## YOUR OBJECTIVE
The task calls for each line of the records below in which the word "gets" appears.

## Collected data
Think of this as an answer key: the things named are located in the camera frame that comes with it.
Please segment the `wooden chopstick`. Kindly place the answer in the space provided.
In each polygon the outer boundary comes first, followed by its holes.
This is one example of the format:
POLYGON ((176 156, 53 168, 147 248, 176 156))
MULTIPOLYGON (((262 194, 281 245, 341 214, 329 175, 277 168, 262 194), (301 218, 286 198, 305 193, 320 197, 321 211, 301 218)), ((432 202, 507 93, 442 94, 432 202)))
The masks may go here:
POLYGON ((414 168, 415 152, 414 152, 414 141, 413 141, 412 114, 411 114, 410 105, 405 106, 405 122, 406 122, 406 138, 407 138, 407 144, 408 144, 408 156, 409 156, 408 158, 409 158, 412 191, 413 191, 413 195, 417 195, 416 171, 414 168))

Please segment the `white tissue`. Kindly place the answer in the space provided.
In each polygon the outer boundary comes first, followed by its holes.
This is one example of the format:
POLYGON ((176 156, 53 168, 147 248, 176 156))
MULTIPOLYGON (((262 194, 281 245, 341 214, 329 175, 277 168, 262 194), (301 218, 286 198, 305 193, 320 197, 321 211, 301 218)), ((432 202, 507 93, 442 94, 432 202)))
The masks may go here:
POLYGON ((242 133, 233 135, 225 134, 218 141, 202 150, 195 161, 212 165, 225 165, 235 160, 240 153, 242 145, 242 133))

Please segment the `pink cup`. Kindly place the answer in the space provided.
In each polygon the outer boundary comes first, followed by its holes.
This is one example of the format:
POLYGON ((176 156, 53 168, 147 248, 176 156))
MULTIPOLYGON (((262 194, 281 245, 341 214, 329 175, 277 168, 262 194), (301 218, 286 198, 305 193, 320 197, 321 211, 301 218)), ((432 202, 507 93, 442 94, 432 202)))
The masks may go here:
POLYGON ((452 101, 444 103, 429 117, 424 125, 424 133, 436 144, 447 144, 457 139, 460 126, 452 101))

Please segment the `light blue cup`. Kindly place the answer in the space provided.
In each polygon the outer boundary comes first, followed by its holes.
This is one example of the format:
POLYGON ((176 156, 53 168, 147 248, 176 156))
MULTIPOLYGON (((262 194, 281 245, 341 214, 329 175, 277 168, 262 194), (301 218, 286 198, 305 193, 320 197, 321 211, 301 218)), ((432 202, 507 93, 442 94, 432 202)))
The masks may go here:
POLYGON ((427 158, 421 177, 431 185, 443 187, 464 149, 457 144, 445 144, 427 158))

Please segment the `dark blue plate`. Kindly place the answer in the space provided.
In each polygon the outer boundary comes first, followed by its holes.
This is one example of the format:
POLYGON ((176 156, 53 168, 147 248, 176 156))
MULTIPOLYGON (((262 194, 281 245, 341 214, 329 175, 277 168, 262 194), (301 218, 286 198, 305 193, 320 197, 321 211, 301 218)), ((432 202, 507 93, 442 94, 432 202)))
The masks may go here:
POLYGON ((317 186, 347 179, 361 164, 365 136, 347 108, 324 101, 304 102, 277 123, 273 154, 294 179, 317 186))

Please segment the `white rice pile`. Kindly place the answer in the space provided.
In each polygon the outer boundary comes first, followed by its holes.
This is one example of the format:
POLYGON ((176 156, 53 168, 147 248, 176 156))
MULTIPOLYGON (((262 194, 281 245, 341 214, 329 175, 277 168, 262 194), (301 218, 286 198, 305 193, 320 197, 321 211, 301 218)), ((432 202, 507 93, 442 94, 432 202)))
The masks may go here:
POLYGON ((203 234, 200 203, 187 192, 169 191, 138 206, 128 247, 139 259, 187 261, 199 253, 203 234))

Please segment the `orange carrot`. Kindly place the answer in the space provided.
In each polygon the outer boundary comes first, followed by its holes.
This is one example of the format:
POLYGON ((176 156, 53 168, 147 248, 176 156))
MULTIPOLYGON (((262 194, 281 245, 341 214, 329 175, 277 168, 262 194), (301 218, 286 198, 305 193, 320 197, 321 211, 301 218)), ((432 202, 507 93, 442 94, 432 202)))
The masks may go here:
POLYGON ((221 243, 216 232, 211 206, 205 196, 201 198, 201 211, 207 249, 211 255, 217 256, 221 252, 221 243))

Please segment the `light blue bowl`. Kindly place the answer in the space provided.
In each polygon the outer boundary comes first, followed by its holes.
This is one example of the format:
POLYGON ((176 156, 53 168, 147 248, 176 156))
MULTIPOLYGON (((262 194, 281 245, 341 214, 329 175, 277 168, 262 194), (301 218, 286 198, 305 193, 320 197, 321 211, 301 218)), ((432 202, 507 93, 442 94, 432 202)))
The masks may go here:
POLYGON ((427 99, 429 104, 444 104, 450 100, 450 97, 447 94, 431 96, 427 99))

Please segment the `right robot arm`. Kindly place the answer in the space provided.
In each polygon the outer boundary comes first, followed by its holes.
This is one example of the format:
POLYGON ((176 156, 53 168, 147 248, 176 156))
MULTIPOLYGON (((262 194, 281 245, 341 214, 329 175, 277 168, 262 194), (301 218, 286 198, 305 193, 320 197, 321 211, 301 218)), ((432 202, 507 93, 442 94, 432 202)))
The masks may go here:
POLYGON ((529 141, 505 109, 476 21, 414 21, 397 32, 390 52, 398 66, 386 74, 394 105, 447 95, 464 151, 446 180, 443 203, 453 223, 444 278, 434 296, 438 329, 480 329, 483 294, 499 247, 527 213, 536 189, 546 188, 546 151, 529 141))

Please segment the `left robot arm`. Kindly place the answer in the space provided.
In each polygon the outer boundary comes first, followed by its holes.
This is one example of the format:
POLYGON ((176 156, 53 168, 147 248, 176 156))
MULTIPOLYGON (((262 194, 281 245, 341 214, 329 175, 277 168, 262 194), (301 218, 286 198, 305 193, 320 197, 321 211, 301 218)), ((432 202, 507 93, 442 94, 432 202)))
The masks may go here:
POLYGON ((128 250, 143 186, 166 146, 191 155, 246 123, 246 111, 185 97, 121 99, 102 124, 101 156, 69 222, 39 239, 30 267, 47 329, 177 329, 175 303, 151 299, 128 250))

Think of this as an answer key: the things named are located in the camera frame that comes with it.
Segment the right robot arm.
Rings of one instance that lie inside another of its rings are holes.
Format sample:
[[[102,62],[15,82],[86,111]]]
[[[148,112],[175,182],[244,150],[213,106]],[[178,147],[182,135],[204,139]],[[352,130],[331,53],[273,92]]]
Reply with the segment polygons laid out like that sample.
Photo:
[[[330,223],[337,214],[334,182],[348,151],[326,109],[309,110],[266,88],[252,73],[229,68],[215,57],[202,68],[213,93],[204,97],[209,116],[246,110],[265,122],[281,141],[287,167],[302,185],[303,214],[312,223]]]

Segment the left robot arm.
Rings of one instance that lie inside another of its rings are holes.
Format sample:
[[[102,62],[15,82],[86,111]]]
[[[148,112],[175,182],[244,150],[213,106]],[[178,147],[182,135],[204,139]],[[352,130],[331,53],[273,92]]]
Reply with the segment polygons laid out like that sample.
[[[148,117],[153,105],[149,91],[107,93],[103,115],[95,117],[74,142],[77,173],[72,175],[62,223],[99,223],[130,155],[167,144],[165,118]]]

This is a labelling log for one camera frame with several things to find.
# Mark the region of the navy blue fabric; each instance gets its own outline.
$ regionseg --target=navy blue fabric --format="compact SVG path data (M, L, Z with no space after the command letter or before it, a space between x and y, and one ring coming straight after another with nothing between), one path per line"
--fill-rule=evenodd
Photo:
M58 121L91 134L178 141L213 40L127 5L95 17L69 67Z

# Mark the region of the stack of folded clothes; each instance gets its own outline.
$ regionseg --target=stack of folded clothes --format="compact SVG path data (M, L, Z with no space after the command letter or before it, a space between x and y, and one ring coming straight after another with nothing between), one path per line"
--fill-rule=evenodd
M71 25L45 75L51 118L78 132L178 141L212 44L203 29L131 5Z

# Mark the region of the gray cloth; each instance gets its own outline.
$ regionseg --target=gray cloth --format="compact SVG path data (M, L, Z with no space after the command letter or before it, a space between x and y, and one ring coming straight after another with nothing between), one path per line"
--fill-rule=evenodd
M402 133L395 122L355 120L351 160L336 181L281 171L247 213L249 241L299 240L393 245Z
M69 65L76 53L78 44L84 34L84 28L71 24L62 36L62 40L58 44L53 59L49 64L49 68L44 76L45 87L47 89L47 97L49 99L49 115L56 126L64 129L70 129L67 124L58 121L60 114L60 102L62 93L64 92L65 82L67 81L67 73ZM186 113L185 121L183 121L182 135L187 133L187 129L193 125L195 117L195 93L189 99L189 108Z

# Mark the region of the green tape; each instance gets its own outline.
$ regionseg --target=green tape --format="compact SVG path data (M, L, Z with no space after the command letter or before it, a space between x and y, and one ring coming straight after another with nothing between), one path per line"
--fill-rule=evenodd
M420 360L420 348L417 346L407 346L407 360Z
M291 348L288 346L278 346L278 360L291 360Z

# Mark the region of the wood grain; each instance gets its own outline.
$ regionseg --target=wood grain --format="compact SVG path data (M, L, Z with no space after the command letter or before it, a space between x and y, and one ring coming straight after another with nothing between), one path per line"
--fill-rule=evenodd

## RESULT
# Mark the region of the navy blue fabric; each instance gets its own outline.
# Mark the region of the stack of folded clothes; each instance gets its own outline.
# Mark the region of the gray cloth; each instance gets its own outline.
# Mark the region of the green tape; each instance gets its own outline.
# Mark the region of the wood grain; each instance gets its own outline.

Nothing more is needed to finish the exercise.